R. – La Cina cerca di sfruttare tutte le congiunture per trarne un qualche vantaggio, la Siria è un Paese chiave per quel che riguarda tutte le vie di snodo del Medio Oriente. Quindi la Cina finché la situazione non cambia drammaticamente sul terreno segue quelli che sono i suoi interessi immediati, che la portano a sostenere questo regime.

D. – A proposito della situazione sul terreno, continuano anche le diserzioni nell’esercito regolare fedele al presidente in carica. La fine della crisi potrebbe essere quella di un Assad abbandonato anche dei fedelissimi?

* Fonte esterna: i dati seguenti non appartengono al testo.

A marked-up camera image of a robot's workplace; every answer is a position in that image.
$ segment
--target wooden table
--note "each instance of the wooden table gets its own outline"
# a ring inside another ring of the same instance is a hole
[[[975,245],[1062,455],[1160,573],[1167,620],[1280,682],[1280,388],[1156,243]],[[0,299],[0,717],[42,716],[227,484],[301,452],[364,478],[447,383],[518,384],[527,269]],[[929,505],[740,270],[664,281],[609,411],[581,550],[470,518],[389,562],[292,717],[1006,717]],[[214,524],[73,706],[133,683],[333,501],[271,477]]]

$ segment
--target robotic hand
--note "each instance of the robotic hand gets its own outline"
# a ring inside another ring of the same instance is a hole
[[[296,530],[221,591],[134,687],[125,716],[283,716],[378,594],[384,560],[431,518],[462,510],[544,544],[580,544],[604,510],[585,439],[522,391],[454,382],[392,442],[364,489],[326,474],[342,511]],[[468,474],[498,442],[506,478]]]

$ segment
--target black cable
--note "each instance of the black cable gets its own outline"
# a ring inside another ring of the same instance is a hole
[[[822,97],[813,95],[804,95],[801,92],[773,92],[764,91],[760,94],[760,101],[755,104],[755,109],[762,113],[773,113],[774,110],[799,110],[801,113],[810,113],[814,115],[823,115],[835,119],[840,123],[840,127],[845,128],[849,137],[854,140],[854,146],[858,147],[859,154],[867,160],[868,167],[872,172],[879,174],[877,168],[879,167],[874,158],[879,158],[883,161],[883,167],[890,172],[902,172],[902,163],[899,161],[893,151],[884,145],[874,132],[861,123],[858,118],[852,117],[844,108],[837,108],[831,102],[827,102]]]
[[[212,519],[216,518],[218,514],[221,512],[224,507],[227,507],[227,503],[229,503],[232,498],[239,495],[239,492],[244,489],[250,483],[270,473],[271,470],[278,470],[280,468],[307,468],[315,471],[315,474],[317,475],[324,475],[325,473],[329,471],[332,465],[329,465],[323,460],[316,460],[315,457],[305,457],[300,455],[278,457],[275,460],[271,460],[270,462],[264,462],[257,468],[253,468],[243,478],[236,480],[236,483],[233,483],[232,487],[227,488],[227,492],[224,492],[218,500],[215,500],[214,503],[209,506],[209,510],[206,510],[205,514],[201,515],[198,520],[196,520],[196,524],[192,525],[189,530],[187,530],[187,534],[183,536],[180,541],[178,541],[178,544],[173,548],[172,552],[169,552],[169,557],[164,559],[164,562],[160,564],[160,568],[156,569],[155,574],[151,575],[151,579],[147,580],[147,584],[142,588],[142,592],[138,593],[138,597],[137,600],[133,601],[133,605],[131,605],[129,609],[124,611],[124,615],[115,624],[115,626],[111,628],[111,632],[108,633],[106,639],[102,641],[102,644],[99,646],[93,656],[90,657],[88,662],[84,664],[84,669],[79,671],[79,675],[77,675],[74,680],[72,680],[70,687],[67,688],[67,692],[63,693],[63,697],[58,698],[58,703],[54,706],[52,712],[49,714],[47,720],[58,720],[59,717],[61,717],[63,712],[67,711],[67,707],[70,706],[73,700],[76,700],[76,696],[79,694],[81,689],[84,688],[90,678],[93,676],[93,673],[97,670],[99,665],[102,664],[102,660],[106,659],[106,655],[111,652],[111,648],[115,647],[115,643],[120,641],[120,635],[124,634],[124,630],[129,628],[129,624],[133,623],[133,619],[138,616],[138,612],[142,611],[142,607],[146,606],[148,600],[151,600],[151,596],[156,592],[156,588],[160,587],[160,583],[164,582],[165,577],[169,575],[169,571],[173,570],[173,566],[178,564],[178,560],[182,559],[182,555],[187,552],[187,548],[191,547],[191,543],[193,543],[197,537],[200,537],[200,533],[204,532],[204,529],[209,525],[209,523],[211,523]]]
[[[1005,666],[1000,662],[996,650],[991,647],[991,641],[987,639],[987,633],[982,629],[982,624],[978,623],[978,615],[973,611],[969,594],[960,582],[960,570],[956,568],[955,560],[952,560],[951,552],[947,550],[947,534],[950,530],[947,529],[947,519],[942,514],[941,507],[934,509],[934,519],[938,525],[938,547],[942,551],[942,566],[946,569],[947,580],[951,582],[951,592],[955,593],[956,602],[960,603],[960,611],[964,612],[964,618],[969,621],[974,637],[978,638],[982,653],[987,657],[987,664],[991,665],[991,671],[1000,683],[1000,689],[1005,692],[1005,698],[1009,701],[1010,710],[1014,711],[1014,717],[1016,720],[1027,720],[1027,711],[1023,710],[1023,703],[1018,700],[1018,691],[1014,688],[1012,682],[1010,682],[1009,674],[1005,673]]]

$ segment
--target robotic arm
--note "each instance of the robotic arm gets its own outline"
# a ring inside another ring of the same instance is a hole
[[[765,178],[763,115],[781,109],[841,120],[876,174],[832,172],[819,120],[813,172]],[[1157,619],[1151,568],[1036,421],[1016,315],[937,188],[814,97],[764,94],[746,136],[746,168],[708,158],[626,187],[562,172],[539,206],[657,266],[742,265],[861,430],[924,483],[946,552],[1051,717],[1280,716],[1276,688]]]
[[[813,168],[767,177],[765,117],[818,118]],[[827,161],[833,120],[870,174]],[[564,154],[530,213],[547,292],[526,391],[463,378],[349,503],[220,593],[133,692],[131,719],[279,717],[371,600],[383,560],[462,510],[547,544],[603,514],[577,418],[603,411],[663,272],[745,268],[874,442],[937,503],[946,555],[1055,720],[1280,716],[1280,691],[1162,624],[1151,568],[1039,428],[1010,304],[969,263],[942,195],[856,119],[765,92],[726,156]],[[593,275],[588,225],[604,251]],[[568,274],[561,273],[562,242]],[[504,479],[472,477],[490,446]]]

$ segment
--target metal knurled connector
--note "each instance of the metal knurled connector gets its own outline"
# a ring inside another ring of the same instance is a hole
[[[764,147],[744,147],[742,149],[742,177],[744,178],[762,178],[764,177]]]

R. – Qui stiamo parlando dei generali dell’esercito. Non è l’esercito il principale punto d’appoggio di Bashar al Assad, sono le teste di cuoio, i vari servizi di sicurezza. Comunque mi sembra che ormai in Turchia si siano rifugiati circa 14 generali, il numero è impressionante. E’ evidente che quando le Forze armate cominciano a disertare la situazione si fa davvero critica. Quello che sia Mosca sia Bashar al Assad fino a un certo punto hanno tentato di fare è di impedire che la crisi si internazionalizzasse. Bashar al Assad da un certo punto in poi ha ritenuto invece di puntare su uno scontro esterno al Paese per distrarre la comunità internazionale dal disastro interno e ormai questa è oggettivamente una crisi internazionalizzata. E’ coinvolta la Turchia, è coinvolto l’Iran, si è creato il club degli “Amici della Siria”, ci sono continui scontri al Consiglio di sicurezza dell’Onu, bisogna però che non scatti un atto bellico vero e proprio da parte della Siria nei confronti di Paesi, non come la Turchia che debole non è, ma per esempio che non cerchi di esportare la conflittualità in un Paese che invece è debolissimo come il Libano.